## THE TASK
In the entries below, find the line with "Flash Round! Name the bounding boxes of the finger" and the line with "left finger visible in the photo above."; copy them and every line between them exactly, but not the pictures.

## SUPPLIED RECORDS

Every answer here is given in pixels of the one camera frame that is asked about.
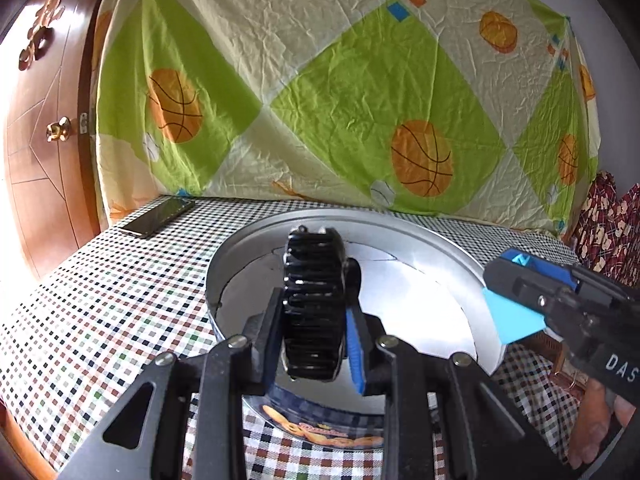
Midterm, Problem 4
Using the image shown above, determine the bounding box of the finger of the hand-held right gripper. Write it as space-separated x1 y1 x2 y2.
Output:
502 248 583 295
481 257 573 347

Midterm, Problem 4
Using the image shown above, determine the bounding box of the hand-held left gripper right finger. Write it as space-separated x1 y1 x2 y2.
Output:
344 305 576 480

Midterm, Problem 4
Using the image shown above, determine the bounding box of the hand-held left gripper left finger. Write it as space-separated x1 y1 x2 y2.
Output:
57 287 287 480

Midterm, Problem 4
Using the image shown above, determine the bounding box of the black gear wheel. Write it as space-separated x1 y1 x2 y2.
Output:
281 226 362 382

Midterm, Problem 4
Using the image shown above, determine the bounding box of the round metal tin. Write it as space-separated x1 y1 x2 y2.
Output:
205 208 507 453

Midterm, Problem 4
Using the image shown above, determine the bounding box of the person's right hand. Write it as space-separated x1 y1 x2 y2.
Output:
567 377 638 469

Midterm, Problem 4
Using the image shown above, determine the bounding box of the red patterned cloth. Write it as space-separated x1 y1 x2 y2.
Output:
570 170 640 288

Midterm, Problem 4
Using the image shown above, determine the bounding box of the black smartphone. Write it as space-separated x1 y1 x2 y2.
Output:
118 196 197 239

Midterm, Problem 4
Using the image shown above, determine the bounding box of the wooden door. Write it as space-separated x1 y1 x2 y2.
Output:
0 0 121 283

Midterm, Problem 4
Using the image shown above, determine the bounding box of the basketball print blanket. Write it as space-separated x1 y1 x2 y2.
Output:
91 0 602 239

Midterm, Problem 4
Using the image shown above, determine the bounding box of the brass door knob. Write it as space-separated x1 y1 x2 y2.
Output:
46 116 72 142

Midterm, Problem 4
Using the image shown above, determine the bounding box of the carved door ornament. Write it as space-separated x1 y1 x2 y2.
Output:
18 0 69 72

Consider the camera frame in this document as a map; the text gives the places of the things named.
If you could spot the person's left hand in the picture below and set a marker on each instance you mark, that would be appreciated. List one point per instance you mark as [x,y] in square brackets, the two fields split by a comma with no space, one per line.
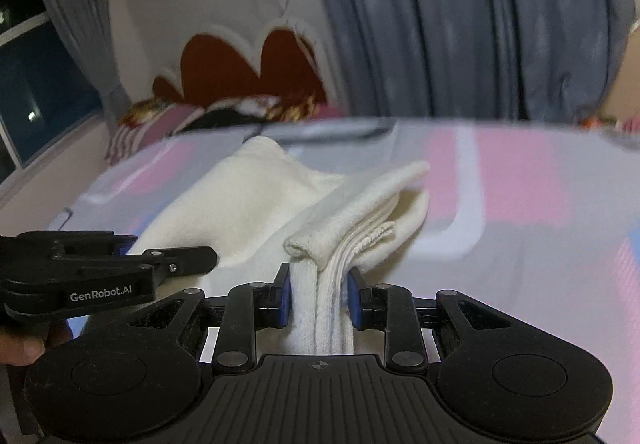
[22,349]

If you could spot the red cloud-shaped headboard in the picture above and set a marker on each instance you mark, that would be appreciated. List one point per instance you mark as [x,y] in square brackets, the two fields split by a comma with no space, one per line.
[285,68]

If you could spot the patterned pastel bed sheet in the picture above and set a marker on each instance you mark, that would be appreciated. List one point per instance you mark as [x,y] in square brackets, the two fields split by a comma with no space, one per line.
[500,224]

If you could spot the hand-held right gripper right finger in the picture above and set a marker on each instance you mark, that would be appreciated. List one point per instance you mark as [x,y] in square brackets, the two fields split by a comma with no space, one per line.
[354,299]

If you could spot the black cloth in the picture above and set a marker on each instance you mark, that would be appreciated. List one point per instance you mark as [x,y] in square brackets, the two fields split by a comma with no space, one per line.
[225,120]

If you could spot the dark window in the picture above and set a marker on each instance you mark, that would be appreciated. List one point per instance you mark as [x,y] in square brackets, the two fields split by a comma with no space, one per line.
[35,88]

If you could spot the striped floral pillow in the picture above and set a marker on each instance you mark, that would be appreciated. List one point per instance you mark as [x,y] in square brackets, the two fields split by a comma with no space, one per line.
[150,123]

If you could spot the grey-blue patterned curtain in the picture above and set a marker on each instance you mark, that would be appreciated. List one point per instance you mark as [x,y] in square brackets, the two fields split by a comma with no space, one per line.
[75,13]
[450,23]

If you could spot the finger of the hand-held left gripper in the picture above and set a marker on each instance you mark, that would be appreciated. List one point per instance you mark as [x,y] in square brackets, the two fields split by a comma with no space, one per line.
[185,260]
[80,243]

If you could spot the orange packet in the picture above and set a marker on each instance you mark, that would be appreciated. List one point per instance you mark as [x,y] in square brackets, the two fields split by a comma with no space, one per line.
[592,122]

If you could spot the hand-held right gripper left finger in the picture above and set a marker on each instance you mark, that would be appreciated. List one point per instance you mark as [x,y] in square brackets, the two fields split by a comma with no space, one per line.
[285,296]

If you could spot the cream knit garment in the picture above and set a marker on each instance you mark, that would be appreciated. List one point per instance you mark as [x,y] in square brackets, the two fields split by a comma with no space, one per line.
[240,204]

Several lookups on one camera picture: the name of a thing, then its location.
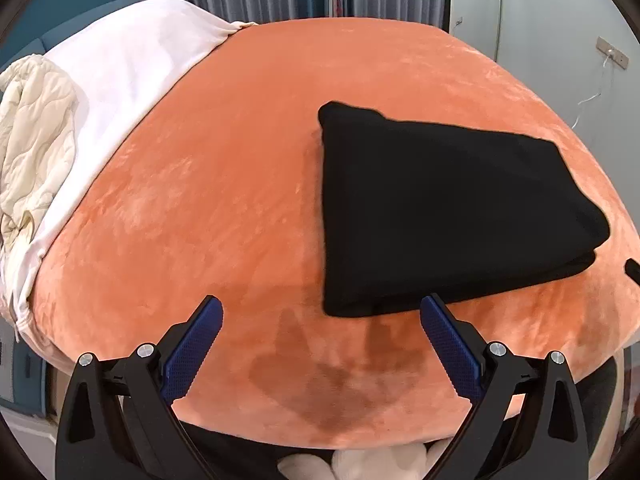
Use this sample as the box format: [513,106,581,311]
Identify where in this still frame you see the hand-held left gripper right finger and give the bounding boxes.
[420,293,591,480]

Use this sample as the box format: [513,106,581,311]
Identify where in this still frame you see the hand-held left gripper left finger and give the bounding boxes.
[55,295,224,480]

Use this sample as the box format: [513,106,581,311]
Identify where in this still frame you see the black pants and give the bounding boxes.
[317,101,612,318]

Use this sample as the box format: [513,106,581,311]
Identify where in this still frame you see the orange plush blanket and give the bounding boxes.
[22,19,640,451]

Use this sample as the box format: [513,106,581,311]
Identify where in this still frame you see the grey-blue nightstand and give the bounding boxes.
[0,317,51,421]

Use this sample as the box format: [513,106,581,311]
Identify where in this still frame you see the cream quilted comforter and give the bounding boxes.
[0,55,81,281]

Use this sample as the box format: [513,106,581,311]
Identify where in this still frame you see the white bed sheet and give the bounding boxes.
[10,0,258,343]

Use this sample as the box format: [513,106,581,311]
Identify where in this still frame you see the thin gold pole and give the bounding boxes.
[492,0,507,59]

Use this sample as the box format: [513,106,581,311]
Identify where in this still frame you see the teal padded headboard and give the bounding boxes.
[0,0,153,73]

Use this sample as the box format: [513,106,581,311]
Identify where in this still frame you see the white cable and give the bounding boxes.
[574,54,615,132]

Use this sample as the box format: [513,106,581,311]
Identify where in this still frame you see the wall power socket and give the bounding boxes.
[596,36,629,69]

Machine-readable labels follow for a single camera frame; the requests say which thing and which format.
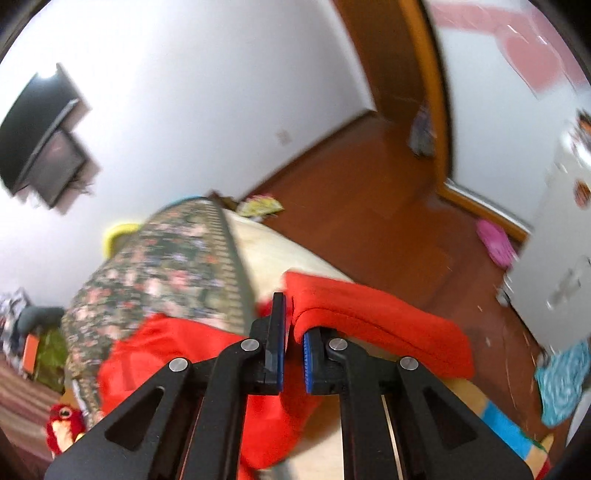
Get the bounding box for striped rug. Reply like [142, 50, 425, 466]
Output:
[0, 355, 63, 462]

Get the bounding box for orange box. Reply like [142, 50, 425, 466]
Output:
[23, 333, 40, 374]

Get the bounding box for white drawer cabinet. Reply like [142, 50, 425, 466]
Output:
[496, 108, 591, 356]

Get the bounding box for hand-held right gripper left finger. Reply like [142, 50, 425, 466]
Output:
[44, 292, 288, 480]

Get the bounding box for red garment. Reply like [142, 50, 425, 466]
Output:
[97, 271, 476, 480]

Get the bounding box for cream printed bed sheet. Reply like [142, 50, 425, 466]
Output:
[226, 212, 555, 480]

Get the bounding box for red plush toy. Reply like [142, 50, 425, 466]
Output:
[45, 403, 88, 457]

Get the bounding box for grey cloth bundle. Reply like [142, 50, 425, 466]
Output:
[409, 104, 437, 158]

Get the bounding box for colourful packet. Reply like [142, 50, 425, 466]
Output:
[238, 194, 284, 217]

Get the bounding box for black wall television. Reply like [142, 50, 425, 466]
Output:
[0, 62, 100, 210]

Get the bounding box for pink slipper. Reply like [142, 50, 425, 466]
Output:
[475, 218, 518, 268]

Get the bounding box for wooden door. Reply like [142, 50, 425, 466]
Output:
[332, 0, 453, 178]

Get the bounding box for teal patterned cloth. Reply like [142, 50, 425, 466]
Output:
[534, 340, 591, 428]

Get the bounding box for floral blanket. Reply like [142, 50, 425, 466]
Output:
[60, 196, 257, 430]

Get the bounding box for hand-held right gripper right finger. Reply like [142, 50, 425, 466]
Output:
[302, 325, 534, 480]

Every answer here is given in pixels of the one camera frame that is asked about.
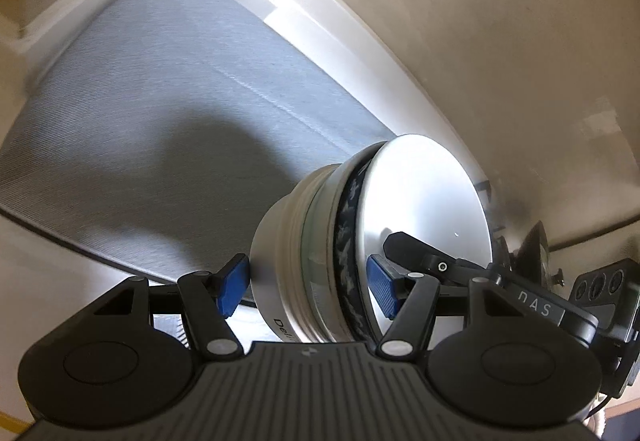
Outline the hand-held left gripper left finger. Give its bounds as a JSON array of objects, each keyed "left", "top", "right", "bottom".
[{"left": 92, "top": 253, "right": 250, "bottom": 355}]

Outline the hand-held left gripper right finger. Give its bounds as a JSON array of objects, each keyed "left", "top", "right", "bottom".
[{"left": 366, "top": 255, "right": 507, "bottom": 360}]

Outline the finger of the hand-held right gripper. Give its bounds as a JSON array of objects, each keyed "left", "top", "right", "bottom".
[{"left": 382, "top": 231, "right": 503, "bottom": 286}]

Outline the white bowl with blue pattern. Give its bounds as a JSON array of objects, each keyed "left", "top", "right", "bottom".
[{"left": 332, "top": 134, "right": 496, "bottom": 343}]

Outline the grey mat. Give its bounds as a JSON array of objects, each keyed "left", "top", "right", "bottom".
[{"left": 0, "top": 0, "right": 392, "bottom": 308}]

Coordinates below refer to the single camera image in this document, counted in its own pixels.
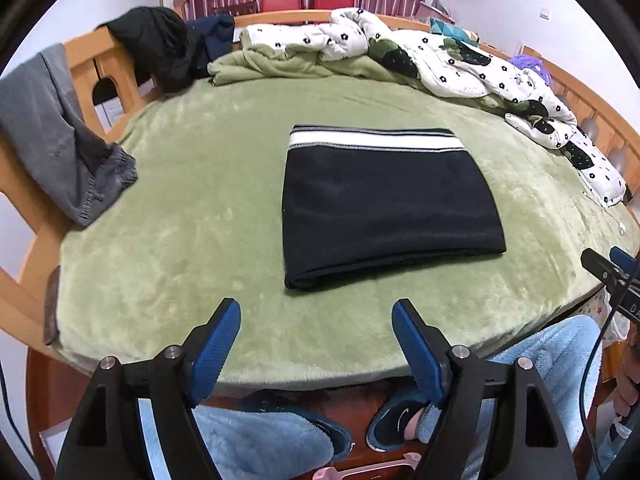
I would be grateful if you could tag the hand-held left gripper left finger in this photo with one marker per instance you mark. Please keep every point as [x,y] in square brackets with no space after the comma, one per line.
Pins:
[215,350]

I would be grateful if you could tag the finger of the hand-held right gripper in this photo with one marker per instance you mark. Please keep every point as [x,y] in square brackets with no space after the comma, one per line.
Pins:
[625,262]
[600,270]

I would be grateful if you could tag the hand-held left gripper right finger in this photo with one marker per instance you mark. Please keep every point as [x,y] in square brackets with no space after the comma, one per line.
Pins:
[417,350]

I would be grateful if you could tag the black pants with white stripe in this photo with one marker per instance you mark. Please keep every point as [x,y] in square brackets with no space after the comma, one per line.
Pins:
[390,200]

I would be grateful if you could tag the person's right forearm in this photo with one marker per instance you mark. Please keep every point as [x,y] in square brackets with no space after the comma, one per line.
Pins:
[606,457]

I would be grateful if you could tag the grey pants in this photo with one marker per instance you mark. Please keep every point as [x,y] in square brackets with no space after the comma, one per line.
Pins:
[55,135]

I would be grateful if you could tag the person's right hand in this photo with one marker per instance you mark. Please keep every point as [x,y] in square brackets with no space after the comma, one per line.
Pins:
[629,390]

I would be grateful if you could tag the star printed cloth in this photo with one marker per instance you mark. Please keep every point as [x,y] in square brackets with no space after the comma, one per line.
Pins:
[597,310]

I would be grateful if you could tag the dark blue shoe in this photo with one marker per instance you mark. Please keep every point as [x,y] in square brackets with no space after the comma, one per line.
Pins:
[335,440]
[390,425]

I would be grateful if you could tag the person's right leg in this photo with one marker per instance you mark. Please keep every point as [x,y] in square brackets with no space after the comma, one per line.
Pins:
[550,350]

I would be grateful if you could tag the person's leg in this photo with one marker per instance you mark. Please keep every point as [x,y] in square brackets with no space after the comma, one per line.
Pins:
[250,435]
[550,350]

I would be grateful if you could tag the person's left leg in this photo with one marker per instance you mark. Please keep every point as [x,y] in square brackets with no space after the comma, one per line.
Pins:
[250,435]

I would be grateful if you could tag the pink plastic hanger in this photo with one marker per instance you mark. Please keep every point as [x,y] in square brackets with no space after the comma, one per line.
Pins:
[365,467]

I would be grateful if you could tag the green fleece bed sheet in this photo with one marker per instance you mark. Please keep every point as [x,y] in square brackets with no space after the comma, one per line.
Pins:
[200,210]

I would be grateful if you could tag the purple fluffy item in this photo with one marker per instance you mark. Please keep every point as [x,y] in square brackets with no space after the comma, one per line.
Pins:
[532,66]

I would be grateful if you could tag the white floral quilt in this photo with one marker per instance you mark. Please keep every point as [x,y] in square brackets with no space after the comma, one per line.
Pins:
[500,70]

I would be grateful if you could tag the teal pillow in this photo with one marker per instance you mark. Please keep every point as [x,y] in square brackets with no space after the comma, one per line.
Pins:
[450,29]

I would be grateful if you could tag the crumpled green blanket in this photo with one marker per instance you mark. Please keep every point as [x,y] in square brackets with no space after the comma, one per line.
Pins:
[280,62]

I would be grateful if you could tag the black jacket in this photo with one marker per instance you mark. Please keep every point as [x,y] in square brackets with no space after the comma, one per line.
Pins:
[155,45]

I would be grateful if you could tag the navy garment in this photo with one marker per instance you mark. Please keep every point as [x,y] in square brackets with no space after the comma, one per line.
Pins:
[215,35]

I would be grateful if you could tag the wooden bed frame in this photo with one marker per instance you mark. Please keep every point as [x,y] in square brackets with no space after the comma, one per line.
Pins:
[80,52]

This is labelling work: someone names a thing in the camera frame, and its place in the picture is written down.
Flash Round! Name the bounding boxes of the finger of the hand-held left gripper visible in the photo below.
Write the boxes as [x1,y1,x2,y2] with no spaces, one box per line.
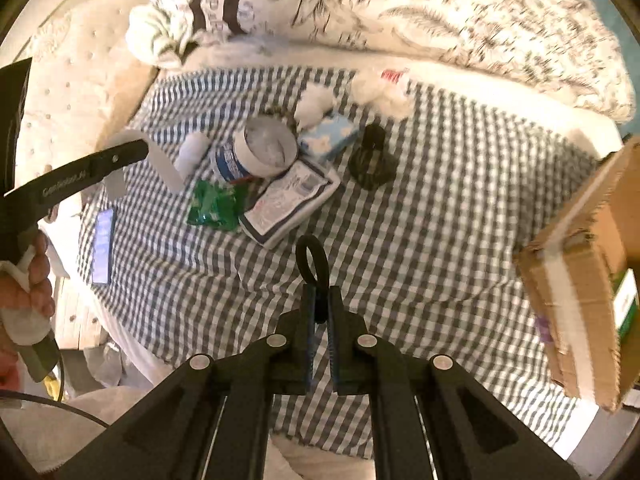
[96,139,151,179]

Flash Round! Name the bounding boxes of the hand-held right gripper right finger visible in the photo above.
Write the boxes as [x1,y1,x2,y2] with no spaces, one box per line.
[327,285,581,480]

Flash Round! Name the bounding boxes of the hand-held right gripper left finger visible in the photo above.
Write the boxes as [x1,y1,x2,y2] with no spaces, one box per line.
[47,285,320,480]

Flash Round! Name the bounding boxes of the white paper strip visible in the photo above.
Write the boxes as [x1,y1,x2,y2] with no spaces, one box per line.
[102,130,183,198]

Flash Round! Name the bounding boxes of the small white bottle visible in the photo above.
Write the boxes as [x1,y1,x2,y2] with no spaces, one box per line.
[174,132,208,181]

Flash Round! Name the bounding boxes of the black hair tie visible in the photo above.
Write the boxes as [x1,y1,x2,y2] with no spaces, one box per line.
[295,235,331,323]

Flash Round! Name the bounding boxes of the green foil packet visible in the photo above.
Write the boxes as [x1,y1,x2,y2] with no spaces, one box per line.
[186,180,251,233]

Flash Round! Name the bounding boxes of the white tub with blue label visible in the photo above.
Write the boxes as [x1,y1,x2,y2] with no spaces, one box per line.
[210,116,299,185]

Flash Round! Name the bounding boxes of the white packet with blue trim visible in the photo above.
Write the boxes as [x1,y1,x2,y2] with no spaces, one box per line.
[239,160,342,250]

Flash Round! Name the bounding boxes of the white tissue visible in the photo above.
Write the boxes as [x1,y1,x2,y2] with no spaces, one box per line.
[293,82,335,128]

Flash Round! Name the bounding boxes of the light blue tissue packet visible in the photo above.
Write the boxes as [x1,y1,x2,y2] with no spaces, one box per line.
[298,112,360,162]

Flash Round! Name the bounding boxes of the cardboard box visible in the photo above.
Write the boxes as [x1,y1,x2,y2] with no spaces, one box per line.
[512,135,640,413]

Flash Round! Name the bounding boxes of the white cloth with red label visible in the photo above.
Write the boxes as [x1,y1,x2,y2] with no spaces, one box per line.
[352,67,416,120]

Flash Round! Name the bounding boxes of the person's left hand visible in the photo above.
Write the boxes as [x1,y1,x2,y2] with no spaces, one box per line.
[0,233,57,332]

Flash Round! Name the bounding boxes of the cream tufted headboard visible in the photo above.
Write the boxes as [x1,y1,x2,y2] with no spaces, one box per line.
[22,0,176,221]

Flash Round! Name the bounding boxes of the smartphone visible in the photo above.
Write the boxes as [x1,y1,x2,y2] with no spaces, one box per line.
[92,208,117,286]

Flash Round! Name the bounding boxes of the grey checkered blanket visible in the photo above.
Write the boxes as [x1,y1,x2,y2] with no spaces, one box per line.
[77,67,601,461]

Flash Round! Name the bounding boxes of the person's light trousers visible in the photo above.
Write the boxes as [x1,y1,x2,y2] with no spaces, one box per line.
[10,382,168,476]

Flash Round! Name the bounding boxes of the green and white carton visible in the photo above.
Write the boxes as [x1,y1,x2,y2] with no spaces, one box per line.
[612,267,640,341]

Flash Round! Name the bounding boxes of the floral quilt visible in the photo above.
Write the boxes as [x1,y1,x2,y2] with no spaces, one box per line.
[125,0,636,123]

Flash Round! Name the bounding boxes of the black cable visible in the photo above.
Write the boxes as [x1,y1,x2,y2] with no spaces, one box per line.
[0,340,110,430]

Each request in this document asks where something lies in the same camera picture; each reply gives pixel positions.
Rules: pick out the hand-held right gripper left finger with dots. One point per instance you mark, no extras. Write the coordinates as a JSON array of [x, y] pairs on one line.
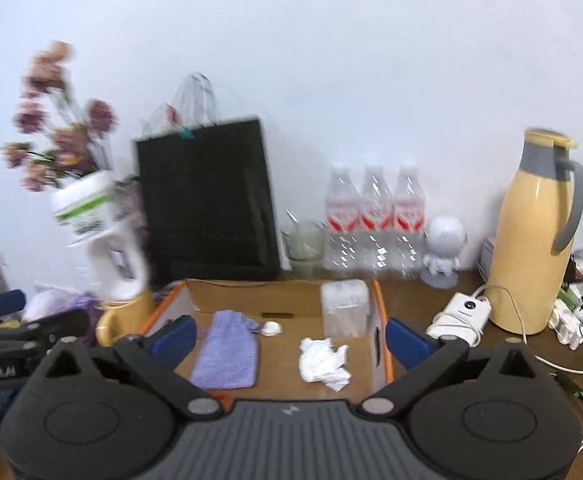
[[176, 341]]

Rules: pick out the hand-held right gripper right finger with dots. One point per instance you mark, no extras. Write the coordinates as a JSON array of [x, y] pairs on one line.
[[406, 342]]

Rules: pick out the orange-edged cardboard box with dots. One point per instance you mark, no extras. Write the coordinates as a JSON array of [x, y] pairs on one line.
[[281, 305]]

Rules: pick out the translucent cotton swab container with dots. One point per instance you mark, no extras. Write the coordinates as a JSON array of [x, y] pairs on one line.
[[344, 310]]

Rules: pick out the purple plastic bag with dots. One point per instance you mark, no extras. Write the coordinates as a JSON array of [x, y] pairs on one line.
[[79, 305]]

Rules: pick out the yellow mug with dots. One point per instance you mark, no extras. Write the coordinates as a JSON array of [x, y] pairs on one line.
[[131, 317]]

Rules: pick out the purple knit pouch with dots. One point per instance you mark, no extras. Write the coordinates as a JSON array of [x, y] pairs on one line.
[[226, 355]]

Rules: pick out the white power bank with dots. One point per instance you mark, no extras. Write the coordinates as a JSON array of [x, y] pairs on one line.
[[464, 312]]

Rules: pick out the crumpled white tissue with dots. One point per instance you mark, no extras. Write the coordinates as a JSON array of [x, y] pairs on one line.
[[321, 360]]

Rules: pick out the small white cap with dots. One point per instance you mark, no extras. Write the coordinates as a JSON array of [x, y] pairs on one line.
[[272, 328]]

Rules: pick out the white astronaut speaker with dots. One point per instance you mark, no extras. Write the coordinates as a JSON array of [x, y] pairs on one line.
[[444, 240]]

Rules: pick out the grey storage box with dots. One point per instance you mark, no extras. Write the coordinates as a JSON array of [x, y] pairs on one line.
[[486, 260]]

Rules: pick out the clear red-label water bottle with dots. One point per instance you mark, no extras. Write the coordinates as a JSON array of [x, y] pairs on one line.
[[377, 220], [344, 220], [410, 220]]

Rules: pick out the white tub with green label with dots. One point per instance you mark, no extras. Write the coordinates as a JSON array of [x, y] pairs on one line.
[[86, 205]]

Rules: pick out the clear glass cup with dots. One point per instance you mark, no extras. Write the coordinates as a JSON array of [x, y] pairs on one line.
[[304, 250]]

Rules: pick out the black paper bag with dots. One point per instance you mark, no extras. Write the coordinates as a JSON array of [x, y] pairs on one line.
[[206, 200]]

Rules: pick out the yellow thermos jug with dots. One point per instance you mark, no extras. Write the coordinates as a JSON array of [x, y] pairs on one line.
[[531, 240]]

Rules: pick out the clear glass straw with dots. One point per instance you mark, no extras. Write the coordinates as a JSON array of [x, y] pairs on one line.
[[290, 217]]

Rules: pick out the pink artificial flowers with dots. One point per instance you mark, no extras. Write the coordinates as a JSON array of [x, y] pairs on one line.
[[66, 145]]

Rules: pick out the clear plastic bag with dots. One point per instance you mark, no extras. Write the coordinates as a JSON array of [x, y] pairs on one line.
[[194, 102]]

## ANSWER TO THIS TASK
Flash Round! Name the bounding boxes of the finger of the hand-held left gripper visible in the photo below.
Write the boxes as [x1,y1,x2,y2] with no spaces, one box per line.
[96,139,151,179]

Flash Round! Name the bounding boxes of the hand-held right gripper right finger visible in the photo above.
Write the boxes as [x1,y1,x2,y2] with no spaces, one box per line.
[327,285,581,480]

Flash Round! Name the bounding boxes of the hand-held right gripper left finger visible in the photo above.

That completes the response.